Thursday, February 27, 2014

More Great Programs Coming Up Next Week

As our Alert Today, Alive Tomorrow Program Series comes to a close, we'll be hosting four great events next week at the Russell Library. We hope you'll join us at the Richard B. Russell Building Special Collections Libraries to take in a few of the offerings! Have questions? Call 706-542-5788 or email

Wednesday, March 5, 2014, 7:00-9:00PM
Storytellers & Scholars: Life in the Atomic Age
Location: Large Event Space (Room 285), Richard B. Russell Building Special Collections Libraries

Inspired by the storytelling format of the popular radio show This American Life and co-sponsored by the Georgia Museum of Art, the Russell Library will host an event showcasing selected scholars, community members, and archival footage. The chosen theme: Life in the Atomic Age. Featured scholars will include Shane Hamilton (Departmet of History), Janice Simon (Department of Art History), Mark Reinberger (College of Environment and Design), and Callie Holmes (Oral History and Media Archivist, Russell Library). Light refreshments will be served during the event.

Thursday, March 6, 2014, 5:30-7:00PM
Panel Discussion, Nuclear Threats Then & Now
Location: Auditorium (Room 271), Richard B. Russell Building Special Collections Libraries

This event will feature a panel discussion focused on American attitudes toward nuclear culture in the wake of 1945 atomic bomb blasts and draw comparisons/contrasts to the current state of nuclear threats worldwide. How did the US government attempt to calm, warn, and protect citizens then? How do they approach these goals today? Light refreshments will be served. Featured speakers will include: Jeffrey Berejikian (School of Public and International Affairs); Loch Johnson (School for Public and International Affairs); Igor Khripunov (Center for International Trade and Security); General Pan Zhenqiang.

Thursday March 6, 2014, 7:00-9:00PM
Film Screening, Dr. Strangelove: Or How I Learned to Stop Worrying and Love the Bomb (1964)
Location: Auditorium (Room 271), Richard B. Russell Building Special Collections Libraries

This film series will explore cultural manifestations of nuclear anxiety and the Cold War politics of the time period. Each film in the series is curated and introduced by Dr. Christopher Sieving (UGA Department of Theatre and Film Studies). Light refreshments provided during intermission; doors open at 6:30PM.

More About The Film…
Dr. Strangelove: Or How I Learned to Stop Worrying and Love the Bomb (1964): An insane general starts a process leading to certain nuclear holocaust that a war room of politicians and generals frantically try to stop. Directed by Stanley Kubrick and starring Peter Sellers. (Run Tim: 95 minutes)

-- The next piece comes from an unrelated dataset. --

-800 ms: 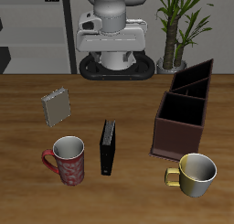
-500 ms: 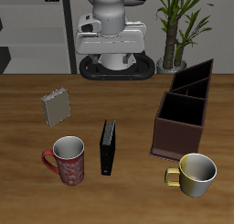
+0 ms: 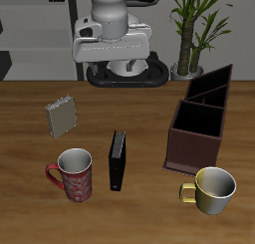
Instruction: Place the red mug into the left desk caddy's right compartment
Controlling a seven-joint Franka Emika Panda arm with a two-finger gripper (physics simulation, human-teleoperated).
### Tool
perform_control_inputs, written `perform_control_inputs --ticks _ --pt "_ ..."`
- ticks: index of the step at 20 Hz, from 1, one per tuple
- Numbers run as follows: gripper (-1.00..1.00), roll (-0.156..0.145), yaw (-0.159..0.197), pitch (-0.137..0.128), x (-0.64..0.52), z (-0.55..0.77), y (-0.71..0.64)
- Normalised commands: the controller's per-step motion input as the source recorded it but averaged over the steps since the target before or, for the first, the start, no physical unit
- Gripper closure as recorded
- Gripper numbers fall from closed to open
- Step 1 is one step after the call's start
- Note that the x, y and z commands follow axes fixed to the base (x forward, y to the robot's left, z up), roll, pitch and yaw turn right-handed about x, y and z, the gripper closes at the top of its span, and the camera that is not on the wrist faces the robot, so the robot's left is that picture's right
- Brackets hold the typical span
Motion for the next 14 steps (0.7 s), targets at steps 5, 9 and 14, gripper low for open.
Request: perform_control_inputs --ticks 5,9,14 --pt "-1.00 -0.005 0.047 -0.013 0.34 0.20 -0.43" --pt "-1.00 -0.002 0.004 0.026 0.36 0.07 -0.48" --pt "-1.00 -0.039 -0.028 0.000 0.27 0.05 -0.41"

Friday, March 7, 2014, 9:00AM-4:00PM
First Person Project Interview Day
Meet in Room 268, Richard B. Russell Building Special Collections Libraries

This March the First Person Project, an oral history series documenting the experiences of everyday Georgians, invites participants to tackle the topic of security.

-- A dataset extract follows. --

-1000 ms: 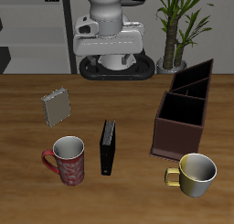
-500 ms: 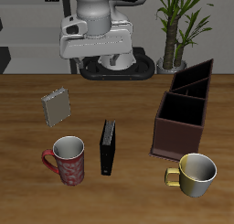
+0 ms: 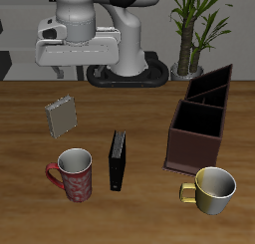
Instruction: Place the red mug into the left desk caddy's right compartment
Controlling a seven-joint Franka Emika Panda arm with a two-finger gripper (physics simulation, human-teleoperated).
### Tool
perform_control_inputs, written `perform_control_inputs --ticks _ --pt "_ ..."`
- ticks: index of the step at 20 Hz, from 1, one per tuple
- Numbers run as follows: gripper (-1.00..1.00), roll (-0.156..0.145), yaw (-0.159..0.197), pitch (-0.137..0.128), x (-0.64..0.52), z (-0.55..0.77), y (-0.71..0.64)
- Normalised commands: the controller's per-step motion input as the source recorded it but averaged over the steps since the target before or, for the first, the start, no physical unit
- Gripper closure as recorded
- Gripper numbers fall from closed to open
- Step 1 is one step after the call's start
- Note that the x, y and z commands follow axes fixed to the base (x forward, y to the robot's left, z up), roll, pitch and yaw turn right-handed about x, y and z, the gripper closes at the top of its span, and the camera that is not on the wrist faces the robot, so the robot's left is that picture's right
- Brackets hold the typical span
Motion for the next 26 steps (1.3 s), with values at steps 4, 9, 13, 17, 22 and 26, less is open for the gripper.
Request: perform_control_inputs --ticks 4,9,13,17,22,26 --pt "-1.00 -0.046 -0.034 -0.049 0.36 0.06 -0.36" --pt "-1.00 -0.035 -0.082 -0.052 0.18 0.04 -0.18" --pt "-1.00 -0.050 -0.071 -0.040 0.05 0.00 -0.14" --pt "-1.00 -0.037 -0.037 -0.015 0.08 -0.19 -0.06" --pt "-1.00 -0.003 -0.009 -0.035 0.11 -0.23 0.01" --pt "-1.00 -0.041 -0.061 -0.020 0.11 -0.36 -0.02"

Inspired by the Russell Library’s ongoing exhibition, Alert Today, Alive Tomorrow: Living with the Atomic Bomb, 1945-1965, the First Person Project hopes to capture stories that get to the heart of what security means to you. What makes you feel safe and secure as an individual, member of a family or community, or as a citizen living in the 21st century? Exploring the other side of the coin, what stories from childhood or adulthood best describe your fears – how you have confronted them, how they might have shaped you. How do these stories of security and fear intertwine?

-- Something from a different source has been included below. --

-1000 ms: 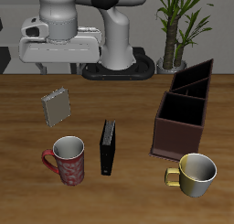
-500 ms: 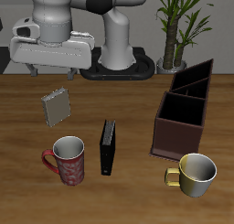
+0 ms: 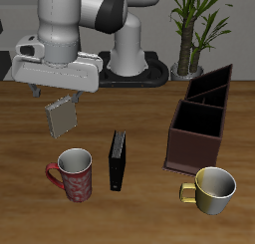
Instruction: Place the red mug into the left desk caddy's right compartment
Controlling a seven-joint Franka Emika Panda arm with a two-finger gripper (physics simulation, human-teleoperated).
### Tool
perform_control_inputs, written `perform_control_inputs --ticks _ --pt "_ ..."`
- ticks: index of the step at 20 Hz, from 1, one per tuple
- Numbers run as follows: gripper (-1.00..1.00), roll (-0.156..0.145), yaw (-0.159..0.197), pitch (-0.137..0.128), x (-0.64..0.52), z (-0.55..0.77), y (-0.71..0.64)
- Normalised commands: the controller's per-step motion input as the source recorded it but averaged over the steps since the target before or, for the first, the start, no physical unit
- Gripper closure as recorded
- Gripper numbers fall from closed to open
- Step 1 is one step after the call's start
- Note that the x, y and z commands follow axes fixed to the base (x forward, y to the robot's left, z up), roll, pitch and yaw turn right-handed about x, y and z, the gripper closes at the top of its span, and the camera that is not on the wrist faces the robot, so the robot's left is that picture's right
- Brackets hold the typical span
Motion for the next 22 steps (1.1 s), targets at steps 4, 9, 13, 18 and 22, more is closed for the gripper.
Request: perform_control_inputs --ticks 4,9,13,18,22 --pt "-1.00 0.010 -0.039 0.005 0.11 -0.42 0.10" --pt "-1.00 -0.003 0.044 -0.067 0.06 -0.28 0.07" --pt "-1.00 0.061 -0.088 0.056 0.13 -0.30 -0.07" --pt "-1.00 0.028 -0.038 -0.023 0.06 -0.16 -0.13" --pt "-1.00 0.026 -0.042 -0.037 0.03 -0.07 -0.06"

Six sets of partners will be accepted for this First Person Project session, scheduled for Friday, March 7th between 9:00am and 4:00pm. Each audio recording session takes one hour to complete. Photographs will also be taken for each session. The Russell Library will archive the interviews to add to its documentation of life in post 20th century Georgia and will provide participants with a free digital download of the recording and photographs. A $10 donation is suggested for each participant pair.